Georgia Ann Robinson
The first known Black female police officer in the United States was Georgia Ann Robinson. Born May 12, 1879, Officer Robinson joined the agency as a volunteer in 1916, after previously being active in community affairs, including her local NAACP branch. Officer Robinson was appointed an officer and community worker by the Los Angeles Police Department in 1919, and she was assigned to juvenile and homicide cases, primarily. Her work included referring woman and girls to social agencies. This work lead to the founding of the Sojourner Truth Home, a shelter for women and girls.
Her career prematurely ended when she lost her sight after being injured by a prisoner, but she continued her community activism. She was married and the mother of one daughter, Marian. She died September 21, 1961.

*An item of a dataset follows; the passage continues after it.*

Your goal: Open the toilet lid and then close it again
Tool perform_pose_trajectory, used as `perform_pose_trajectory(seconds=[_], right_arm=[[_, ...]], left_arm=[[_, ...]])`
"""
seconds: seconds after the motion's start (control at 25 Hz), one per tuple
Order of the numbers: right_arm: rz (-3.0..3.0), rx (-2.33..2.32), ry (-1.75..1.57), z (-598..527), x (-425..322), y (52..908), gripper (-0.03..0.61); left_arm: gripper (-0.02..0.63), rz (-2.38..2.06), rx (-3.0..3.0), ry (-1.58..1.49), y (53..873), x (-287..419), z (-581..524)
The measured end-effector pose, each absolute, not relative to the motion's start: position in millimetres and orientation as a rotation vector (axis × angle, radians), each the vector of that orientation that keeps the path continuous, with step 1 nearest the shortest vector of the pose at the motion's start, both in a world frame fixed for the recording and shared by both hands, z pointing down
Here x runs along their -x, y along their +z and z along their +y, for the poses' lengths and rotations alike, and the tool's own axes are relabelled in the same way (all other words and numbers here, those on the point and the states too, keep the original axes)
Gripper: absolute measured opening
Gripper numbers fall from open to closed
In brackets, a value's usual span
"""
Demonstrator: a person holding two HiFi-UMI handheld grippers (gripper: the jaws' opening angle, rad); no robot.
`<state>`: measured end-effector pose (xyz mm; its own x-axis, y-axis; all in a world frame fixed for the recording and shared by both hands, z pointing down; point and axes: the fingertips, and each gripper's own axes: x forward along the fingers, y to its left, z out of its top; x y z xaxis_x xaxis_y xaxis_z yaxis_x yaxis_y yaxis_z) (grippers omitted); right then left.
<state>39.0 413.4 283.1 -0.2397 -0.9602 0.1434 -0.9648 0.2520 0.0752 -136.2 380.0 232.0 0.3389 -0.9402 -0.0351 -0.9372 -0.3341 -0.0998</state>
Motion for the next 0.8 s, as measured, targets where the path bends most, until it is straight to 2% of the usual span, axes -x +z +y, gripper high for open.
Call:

The evolution of Black women in law enforcement continued. Black women have continued to join the ranks of law enforcement agencies across the country, and have ascended the ranks to lead police agencies in Georgia, Texas, California and in our “Sunshine State” of Florida.
Valdez ‘Val’ Demings was born March 12, 1957 in Jacksonville, Florida. She one of seven children raised by her mother, a maid, and her father, a janitor. From those beginnings, she went on to graduate from Florida State University with a degree in criminology.
She returned to Jacksonville and began a career as a social worker, but she knew she wanted to be a law enforcement officer. She moved to Orlando and joined the police department. While in the academy, she was elected class president.
She continued to advance through ranks of the agency, and became the first woman to lead the Orlando Police Department after being named Chief in December 2007. She retired on June 1, 2011 after serving 27 years, but her service to community and country didn’t stop there. She was elected to the United States House of Representatives in Florida’s 10th Congressional District in 2012.
Most recently, she has been seen as a vocal member of the House of Representatives, and she served as an Impeachment Manager in the impeachment proceedings of Donald Trump.
Looking to the Future
The presence of Black women in law enforcement is growing. The National Organization of Black Women (NOBWLE) is devoted to the mission of the hiring and retaining Black women in law enforcement.
Black women are members and leaders of law enforcement agencies at the state and federal levels, as well. With a strong history of service and commitment, Black women have proven they are valued members of our law enforcement community and society as a whole.